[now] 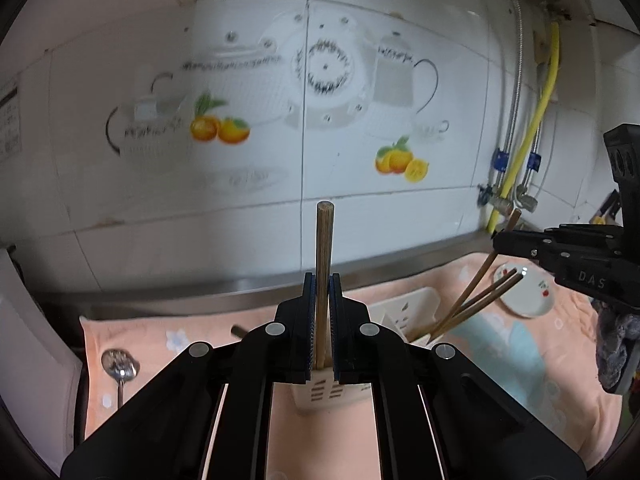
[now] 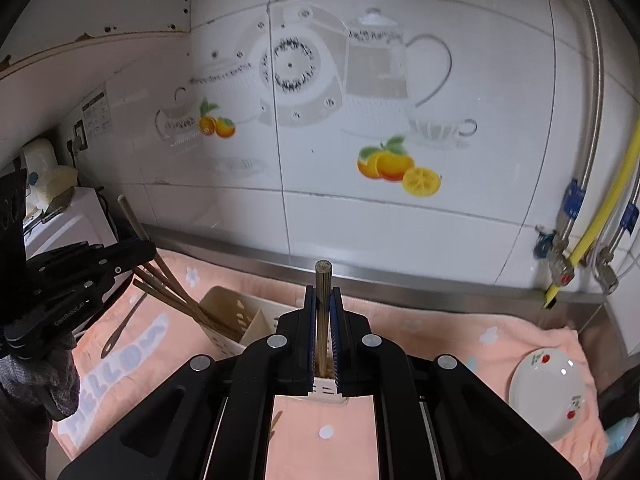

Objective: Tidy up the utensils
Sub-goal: 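Open both grippers to release the chopsticks into the holder, then move both open grippers back toward the last two chopsticks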

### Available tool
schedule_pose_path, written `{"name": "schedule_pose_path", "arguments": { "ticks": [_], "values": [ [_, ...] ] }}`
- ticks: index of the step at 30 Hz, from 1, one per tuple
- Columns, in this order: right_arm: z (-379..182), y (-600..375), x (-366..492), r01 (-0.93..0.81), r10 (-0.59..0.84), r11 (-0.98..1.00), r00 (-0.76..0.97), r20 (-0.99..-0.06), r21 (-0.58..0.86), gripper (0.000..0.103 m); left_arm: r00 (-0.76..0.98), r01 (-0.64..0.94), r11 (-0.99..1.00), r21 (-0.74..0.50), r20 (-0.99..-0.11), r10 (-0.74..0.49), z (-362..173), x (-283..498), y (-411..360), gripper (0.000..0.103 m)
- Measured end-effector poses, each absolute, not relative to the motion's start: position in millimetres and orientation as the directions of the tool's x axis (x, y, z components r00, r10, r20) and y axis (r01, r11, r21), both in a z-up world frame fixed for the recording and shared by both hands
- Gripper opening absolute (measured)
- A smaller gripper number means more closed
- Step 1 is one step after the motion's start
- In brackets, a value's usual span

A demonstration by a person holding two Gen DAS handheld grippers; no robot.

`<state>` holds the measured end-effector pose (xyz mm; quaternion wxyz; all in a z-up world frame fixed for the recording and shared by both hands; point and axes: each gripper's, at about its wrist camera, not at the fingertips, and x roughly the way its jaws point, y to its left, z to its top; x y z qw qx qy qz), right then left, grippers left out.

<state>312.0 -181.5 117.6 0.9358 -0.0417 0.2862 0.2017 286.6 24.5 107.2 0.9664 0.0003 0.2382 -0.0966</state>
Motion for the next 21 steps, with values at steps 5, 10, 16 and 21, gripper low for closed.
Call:
{"name": "schedule_pose_path", "arguments": {
  "ticks": [5, 10, 16, 21],
  "values": [
    [114, -184, 310, -0.395, 0.352, 0.917, 0.755, -0.553, 0.045, 0.007, 0.875, 0.179, 0.983, -0.035, -0.451, -0.176, 108, 279, 26, 0.015],
    [119, -188, 299, -0.388, 0.350, 0.921, 0.770, -0.533, 0.044, 0.018, 0.892, 0.166, 0.986, -0.022, -0.424, -0.160, 113, 262, 28, 0.037],
    [122, -196, 271, -0.382, 0.353, 0.923, 0.794, -0.494, 0.045, 0.042, 0.905, 0.153, 0.988, -0.023, -0.398, -0.150, 114, 230, 31, 0.061],
    [112, -199, 239, -0.373, 0.339, 0.928, 0.816, -0.469, 0.022, 0.060, 0.910, 0.150, 0.988, -0.033, -0.385, -0.151, 107, 200, 35, 0.075]
  ]
}}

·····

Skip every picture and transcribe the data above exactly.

[now] 
[now] 

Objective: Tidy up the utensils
Sub-goal: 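Open both grippers to release the chopsticks into the holder, then move both open grippers back toward the last two chopsticks
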
### Available tool
schedule_pose_path, written `{"name": "schedule_pose_path", "arguments": { "ticks": [_], "values": [ [_, ...] ] }}`
- ticks: index of the step at 30 Hz, from 1, one per tuple
- Columns, in this order: right_arm: z (-379..182), y (-600..375), x (-366..492), r01 (-0.93..0.81), r10 (-0.59..0.84), r11 (-0.98..1.00), r00 (-0.76..0.97), r20 (-0.99..-0.06), r21 (-0.58..0.86), gripper (0.000..0.103 m); left_arm: r00 (-0.76..0.98), r01 (-0.64..0.94), r11 (-0.99..1.00), r21 (-0.74..0.50), r20 (-0.99..-0.11), r10 (-0.74..0.49), z (-362..173), x (-283..498), y (-411..360), gripper (0.000..0.103 m)
- Measured end-effector poses, each absolute, not relative to the motion's start: position in millimetres and orientation as the directions of the tool's x axis (x, y, z components r00, r10, r20) and y axis (r01, r11, r21), both in a z-up world frame fixed for the recording and shared by both hands
- Gripper opening absolute (measured)
- A smaller gripper number means more closed
- Step 1 is one step after the motion's start
- In brackets, a value's usual span

A demonstration by a person holding two Gen DAS handheld grippers; no robot.

`<state>` holds the measured end-effector pose (xyz mm; quaternion wxyz; all in a z-up world frame fixed for the recording and shared by both hands; point and axes: each gripper's, at about its wrist camera, not at the fingertips, and x roughly the way its jaws point, y to its left, z to its top; x y z qw qx qy qz), right then left, grippers left out.

<state>312.0 -181.5 117.6 0.9358 -0.0417 0.2862 0.2017 286.6 24.5 107.2 0.9664 0.0003 0.2382 -0.0966</state>
Motion for the next 21 steps, with values at steps 5, 10, 16 and 21, gripper low for closed.
Call:
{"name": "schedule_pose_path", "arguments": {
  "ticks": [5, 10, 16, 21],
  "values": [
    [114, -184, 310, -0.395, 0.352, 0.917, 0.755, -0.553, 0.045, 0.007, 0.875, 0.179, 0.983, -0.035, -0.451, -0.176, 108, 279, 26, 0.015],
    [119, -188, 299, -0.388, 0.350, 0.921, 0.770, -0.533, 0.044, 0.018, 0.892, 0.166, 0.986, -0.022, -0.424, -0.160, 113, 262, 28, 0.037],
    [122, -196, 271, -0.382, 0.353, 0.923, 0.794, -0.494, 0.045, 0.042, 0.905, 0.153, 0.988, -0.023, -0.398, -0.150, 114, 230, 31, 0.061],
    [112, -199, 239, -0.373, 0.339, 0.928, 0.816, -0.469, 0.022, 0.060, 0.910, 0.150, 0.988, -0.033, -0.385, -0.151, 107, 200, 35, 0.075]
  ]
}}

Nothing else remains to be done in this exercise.